Por Erick Garay (erickgaray)
Retablo (A. Delgado Aparicio, 2017) es tierna y tonta como un niño en brazos. Genera cariño, pero también una indecible molestia. ¿Por qué? Porque no se le puede tomar en serio, al menos como obra conjunta. ¿De qué sirven las buenas actuaciones, los bellos paisajes o las palabras en quechua, si en su interior le falta algo unificador, poderoso e interesante? Necesita algo en la historia que redondee el mensaje y haga que, como el buen arte, se acepte en el alma. Porque Retablo, aunque es “hermosa”, “bella”, “emotiva”, o lo que quieran llamarla al salir del cine antes de olvidarla al revisar las notificaciones del celular, tiene la mayor cantidad de sus problemas en el apartado discursivo.
Entendámosla en todo caso como una obra visual. Veámosla, más bien, más que como una película, como un retablo. Me parece increíble como este objeto puede metaforizar de muchas formas esta película. Ya los del equipo recurrieron a este tropo para expresar la configuración de la misma al idearla antes de la grabación, es decir, para referirse al cuidado que le pusieron a la preproducción. Yo agregaría que, como el retablo con que se le compara, esta película tiene más de plástica y visualidad que de narrativa. Justamente, parece más bien un conjunto de escenas sueltas (los ambientes del retablo) que funcionan por sí mismas, y que emocionan, pero que están juntas casi a la fuerza. ¿Qué narran? ¿Qué muestran? ¿Por dónde nos quiere llevar esta historia?

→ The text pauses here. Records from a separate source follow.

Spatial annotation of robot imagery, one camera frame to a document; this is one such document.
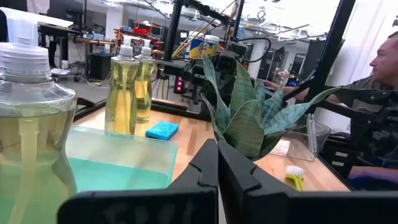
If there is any black box with red lights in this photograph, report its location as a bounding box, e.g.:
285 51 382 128
174 75 185 95

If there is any yellow blue wipes canister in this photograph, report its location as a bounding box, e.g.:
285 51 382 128
188 34 220 60

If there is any person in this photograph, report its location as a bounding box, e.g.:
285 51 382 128
263 30 398 191

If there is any black metal table frame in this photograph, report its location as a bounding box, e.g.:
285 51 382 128
150 0 357 123

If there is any clear plastic bin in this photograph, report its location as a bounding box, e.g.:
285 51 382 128
269 113 333 162

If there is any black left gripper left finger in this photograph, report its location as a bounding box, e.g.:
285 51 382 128
57 138 220 224

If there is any black computer case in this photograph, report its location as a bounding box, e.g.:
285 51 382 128
88 52 113 81

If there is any yellow dish soap pump bottle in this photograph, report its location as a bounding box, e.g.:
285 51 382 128
104 34 140 135
0 6 78 224
134 39 156 124

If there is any red parts shelf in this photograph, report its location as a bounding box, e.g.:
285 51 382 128
114 20 165 60

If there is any yellow-green dish brush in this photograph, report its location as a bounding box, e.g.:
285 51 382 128
285 165 306 192

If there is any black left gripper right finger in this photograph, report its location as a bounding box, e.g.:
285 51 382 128
218 140 398 224

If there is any snake plant in white pot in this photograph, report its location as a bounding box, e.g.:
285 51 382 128
200 55 341 162

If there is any light blue sponge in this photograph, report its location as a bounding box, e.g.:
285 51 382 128
145 121 180 141

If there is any black desk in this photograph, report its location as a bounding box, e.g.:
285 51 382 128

Algo no nos dice, o, lo que dice, lo hace mal. Y el resultado, que, creo yo, debería ser el de cuestionarnos lo dura y agresiva que puede ser la sociedad (el infierno son los otros), es más bien el de preguntarnos si el discurso es suficientemente potente como para que quienes la vean, y no sean muy listos, se cuestionen la próxima vez que quieran decir “rosquete”.
Gana los aplausos de lo políticamente correcto. Merece el reconocimiento y el apoyo de los intentos bienintencionados. Pero creo que no más. Y ya sé: está en quechua… genial; apuesta por la comprensión de las minorías… también genial; es una película de crecimiento… también genial; es tan andina como Wiñaypacha, súpergenial!… Y bajo todo ello, algo le falta, un poco de vida para sus figurillas de harina.
Lamentablemente, o no tan lamentablemente, esta película se queda en la artesanía (lo cual ya es un logro), y no consigue ser arte. Le falta tino, cerebro, le falta un mejor conocimiento de los recursos. Emociona, eso sí, saca una sonrisa y uno dice “qué talento”, “qué lindo”, tal como diría al ver piezas en el Ruraq Maki. Y después se olvida, se pone en una vitrina, o en un festival gringo, que es lo mismo, y brilla de nuevo hasta gastarse o aburrirle a los ojos.
El recuerdo, el más benevolente recuerdo, que deja Retablo es el de un buen cortometraje. No es el oro ni mucho menos. Me atrevería a decir que es necesaria para la cinematografía peruana, para el imaginario que se nos crea a todos al hablar de cine peruano, pero no es necesaria para el arte en general.